US aims to prevent JetBlue’s acquisition of Spirit Airlines through legal proceedings.
By Nate Raymond
October 31, 2023 – 2:57 PM UTC
BLOCKING JETBLUE’S ACQUISITION OF SPIRIT AIRLINES URGED BY DOJ LAWYER
BOSTON (Reuters) –
A U.S. Department of Justice lawyer on Tuesday urged a federal judge to block JetBlue Airways’ (JBLU.O) planned $3.8 billion acquisition of ultra-low-cost carrier Spirit Airlines (SAVE.N) at the start of closely-watched antitrust trial.
The case in federal court in Boston is part of a broad effort by President Joe Biden’s administration to preserve competition among the lowest cost airlines, ensuring air travel remains affordable for many more US consumers.
Justice Department attorney Arianna Markel in her opening statement told U.S. District Judge William Young that the deal would lead to fewer flights and seats and higher prices.
She said a JetBlue internal analysis projected its fares would increase 30% once Spirit, which competes with JetBlue on around 100 routes nationally, is not a competitor. Passengers would suffer roughly $1 billion in net harm annually, she said.
“JetBlue is counting on the fact that eliminating Spirit and the competition Spirit provides will allow JetBlue to raise fares,” Markel said. “That is real harm to real people.”
JetBlue attorney Ryan Shores countered that the case was a “misguided” challenge to a merger between the U.S.’s sixth and seventh largest airlines, which combined control less than 8% of the domestic market dominated by four larger airlines.
Those four U.S. carriers – United Airlines (UAL.O), American Airlines (AAL.O), Delta Air Lines (DAL.N) and Southwest Airlines (LUV.N) – dominate 80% of the domestic market following a series of previous airline mergers that the federal government blessed, Shores said.
Yet Shores said the government had wrongly tried to bar JetBlue from growing into a larger challenge to those four airlines and disrupt a market that has become “bad for competition and bad for consumers.”
“The government in this case has lost the forest for the trees,” Shores said.
The trial began on the same day JetBlue posted lower-than-expected third-quarter results, citing air traffic control and weather delays during the summer travel season, and projected a larger-than-expected fourth-quarter loss.
Its shares were down 16.7% to a near 12-year low in morning trading.

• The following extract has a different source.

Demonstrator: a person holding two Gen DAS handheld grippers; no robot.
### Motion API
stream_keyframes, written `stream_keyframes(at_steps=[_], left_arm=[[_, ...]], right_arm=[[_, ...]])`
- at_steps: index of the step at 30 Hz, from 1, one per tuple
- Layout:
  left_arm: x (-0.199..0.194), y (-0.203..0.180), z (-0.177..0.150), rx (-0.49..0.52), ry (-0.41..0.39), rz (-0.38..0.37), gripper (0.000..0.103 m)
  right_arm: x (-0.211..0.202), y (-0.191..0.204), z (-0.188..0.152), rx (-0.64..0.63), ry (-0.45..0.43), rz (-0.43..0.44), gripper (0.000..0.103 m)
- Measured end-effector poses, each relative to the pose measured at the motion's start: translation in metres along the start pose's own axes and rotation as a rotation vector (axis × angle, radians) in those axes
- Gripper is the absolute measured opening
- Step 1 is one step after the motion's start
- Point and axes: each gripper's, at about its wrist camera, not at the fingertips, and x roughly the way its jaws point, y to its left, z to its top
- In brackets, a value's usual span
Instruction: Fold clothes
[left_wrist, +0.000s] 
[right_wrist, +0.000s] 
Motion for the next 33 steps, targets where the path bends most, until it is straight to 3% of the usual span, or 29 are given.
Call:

JetBlue has called the deal pro-consumer and has sought to ease U.S. regulators’ antitrust concerns by agreeing to sell off Spirit’s gates and slots at certain airports in New York City, Boston, Newark and Fort Lauderdale.
But the Justice Department has said those divestitures are not enough, and in a lawsuit filed in March argued the combined airline would harm consumers by increasing fares and reducing choice on routes nationwide.
The department is suing alongside Democratic attorneys general from six states and the District of Columbia. They call Spirit a “disruptive and innovative airline” whose low-cost, no-frills model has forced price cuts industry-wide.
The department’s case is part of a broader push by the Biden administration to aggressively step up antitrust enforcement, an initiative that has had mixed results in court.
JetBlue was already the focus of one of its earlier cases, with a different Boston judge, Leo Sorokin, in May siding with the government in finding that JetBlue’s U.S. Northeast partnership with American Airlines violated antitrust law.
JetBlue subsequently decided to terminate the alliance. American Airlines is appealing Sorokin’s decision.